## Requirement
Would you set down the data below exactly as shown?
◆ ◆ ◆ ◆
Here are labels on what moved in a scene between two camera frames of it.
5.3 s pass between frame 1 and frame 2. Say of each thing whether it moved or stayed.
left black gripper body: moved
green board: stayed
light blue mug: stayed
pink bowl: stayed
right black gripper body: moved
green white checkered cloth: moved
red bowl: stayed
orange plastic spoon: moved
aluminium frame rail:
◆ ◆ ◆ ◆
## Response box
Here are labels on what moved in a scene between two camera frames of it.
5.3 s pass between frame 1 and frame 2. Say of each thing whether it moved or stayed.
left black gripper body: moved
green board: stayed
light blue mug: stayed
pink bowl: stayed
right black gripper body: moved
green white checkered cloth: moved
red bowl: stayed
orange plastic spoon: moved
aluminium frame rail:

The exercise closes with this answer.